The Globe and Mail reports that the Joint Review Panel has issued its 679-page report on the proposed Mackenzie Valley natural gas pipeline, a “1,197-kilometre line would bring up to 1.2 billion cubic feet a day of natural gas from onshore basins near the Arctic coast (on the edge of the Beaufort Sea) to the northern edge of Alberta, where it would connect to the province’s distribution system.”
“The panel discarded arguments that the pipeline should be blocked on the grounds that it would be used to feed clean natural gas to the oil sands.”
“It did, however, recommend that the federal government establish a ‘preferential use of natural gas’ that would see gas used to replace, rather than boost, ‘more carbon-intensive and polluting fuels’.”

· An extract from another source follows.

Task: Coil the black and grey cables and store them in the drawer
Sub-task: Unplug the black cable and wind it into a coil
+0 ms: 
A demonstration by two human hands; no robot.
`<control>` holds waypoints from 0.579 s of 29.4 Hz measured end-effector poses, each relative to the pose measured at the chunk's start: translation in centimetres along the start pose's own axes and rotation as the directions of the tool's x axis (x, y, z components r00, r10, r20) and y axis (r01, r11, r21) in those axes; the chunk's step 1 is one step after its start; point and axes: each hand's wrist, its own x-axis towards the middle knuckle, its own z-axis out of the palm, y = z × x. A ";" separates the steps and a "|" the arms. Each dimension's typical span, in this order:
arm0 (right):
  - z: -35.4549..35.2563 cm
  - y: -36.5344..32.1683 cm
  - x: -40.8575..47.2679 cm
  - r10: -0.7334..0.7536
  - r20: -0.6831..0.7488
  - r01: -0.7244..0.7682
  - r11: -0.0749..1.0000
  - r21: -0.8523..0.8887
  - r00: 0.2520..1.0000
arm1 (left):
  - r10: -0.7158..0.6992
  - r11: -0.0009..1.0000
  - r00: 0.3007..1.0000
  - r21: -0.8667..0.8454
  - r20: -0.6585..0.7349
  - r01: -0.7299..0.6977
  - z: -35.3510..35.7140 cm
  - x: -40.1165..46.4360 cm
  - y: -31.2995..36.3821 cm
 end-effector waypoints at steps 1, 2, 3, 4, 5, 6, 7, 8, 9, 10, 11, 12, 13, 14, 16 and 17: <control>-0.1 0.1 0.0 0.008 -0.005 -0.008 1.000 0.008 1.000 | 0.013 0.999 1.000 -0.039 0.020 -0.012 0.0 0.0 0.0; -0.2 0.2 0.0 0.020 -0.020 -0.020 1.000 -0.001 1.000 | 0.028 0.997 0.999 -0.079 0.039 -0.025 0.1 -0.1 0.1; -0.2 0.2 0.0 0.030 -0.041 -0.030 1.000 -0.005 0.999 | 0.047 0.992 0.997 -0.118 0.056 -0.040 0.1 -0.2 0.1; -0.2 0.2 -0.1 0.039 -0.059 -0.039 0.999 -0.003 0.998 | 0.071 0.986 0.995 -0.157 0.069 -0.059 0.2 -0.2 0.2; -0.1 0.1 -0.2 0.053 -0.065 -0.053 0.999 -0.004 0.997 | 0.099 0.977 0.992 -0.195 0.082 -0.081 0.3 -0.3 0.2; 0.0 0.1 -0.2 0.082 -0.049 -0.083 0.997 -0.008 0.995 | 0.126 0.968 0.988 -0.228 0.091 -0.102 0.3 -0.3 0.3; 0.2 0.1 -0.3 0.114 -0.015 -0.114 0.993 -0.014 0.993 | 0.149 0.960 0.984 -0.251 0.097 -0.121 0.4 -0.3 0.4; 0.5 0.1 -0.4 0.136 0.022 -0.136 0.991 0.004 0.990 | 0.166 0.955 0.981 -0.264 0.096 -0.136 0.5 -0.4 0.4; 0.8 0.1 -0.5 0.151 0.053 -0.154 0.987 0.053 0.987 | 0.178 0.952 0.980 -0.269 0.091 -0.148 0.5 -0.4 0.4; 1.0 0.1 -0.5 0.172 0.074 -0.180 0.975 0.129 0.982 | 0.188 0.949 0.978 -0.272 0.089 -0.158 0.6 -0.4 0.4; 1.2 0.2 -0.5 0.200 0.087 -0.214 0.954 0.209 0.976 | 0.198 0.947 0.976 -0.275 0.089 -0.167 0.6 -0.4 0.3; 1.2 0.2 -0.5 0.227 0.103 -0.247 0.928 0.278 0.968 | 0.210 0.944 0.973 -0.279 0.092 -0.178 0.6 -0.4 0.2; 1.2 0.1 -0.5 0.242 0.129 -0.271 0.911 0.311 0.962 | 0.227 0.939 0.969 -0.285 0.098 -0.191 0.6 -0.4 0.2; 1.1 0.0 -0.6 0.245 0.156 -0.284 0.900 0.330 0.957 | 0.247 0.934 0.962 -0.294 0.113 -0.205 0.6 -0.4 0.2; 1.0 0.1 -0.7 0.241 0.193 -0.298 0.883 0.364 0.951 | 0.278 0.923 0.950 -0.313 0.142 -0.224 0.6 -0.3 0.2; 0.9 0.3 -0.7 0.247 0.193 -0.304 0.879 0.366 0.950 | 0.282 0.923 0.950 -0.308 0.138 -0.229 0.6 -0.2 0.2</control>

“That could mean keeping natural gas away from the oil sands, and instead using it to replace coal-fired electrical generation.”

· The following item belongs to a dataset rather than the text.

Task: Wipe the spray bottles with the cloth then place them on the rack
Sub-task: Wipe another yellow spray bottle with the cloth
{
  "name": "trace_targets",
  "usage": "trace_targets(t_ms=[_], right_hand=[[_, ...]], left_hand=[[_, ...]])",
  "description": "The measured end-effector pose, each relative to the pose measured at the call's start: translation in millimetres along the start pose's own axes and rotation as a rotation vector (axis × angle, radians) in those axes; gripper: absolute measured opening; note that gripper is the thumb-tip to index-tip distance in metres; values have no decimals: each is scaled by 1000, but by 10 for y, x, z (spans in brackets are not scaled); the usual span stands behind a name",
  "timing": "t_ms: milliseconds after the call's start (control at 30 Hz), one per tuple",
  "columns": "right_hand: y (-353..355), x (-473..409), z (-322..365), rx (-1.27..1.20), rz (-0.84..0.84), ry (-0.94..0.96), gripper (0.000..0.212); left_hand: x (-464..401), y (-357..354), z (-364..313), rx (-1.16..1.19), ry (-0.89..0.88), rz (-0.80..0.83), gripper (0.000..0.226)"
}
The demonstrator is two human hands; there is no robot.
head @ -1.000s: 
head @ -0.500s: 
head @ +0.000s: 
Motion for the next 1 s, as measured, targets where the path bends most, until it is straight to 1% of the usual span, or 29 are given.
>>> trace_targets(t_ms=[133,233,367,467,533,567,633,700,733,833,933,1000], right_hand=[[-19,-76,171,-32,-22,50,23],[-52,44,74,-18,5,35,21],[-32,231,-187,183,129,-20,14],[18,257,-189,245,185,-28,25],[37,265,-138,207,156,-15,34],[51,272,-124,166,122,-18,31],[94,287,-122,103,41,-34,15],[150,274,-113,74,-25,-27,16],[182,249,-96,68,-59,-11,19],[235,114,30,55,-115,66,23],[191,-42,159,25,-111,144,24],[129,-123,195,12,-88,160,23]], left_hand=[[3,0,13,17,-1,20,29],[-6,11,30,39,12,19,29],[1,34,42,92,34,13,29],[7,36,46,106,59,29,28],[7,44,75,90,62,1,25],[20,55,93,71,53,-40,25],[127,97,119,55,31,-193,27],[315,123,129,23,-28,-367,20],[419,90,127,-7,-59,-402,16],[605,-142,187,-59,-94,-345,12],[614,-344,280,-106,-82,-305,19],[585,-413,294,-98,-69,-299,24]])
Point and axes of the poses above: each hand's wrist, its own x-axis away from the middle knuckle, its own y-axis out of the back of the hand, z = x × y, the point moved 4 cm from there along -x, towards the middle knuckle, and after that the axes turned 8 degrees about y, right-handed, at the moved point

“The report does not give formal approval to the pipeline to go ahead – that power lies with the National Energy Board, which is expected to rule in September – but its positive findings are a significant boost to the project.”
The Canwest News Service adds that, “In January (2009), federal Environment Minister Jim Prentice announced Ottawa would support the pipeline through infrastructure funding and other undisclosed means. However, discussions with the consortium (which includes Imperial Oil, Royal Dutch Shell, ConocoPhillips, and Exxon Mobil) have been at a stalemate for most of this year.”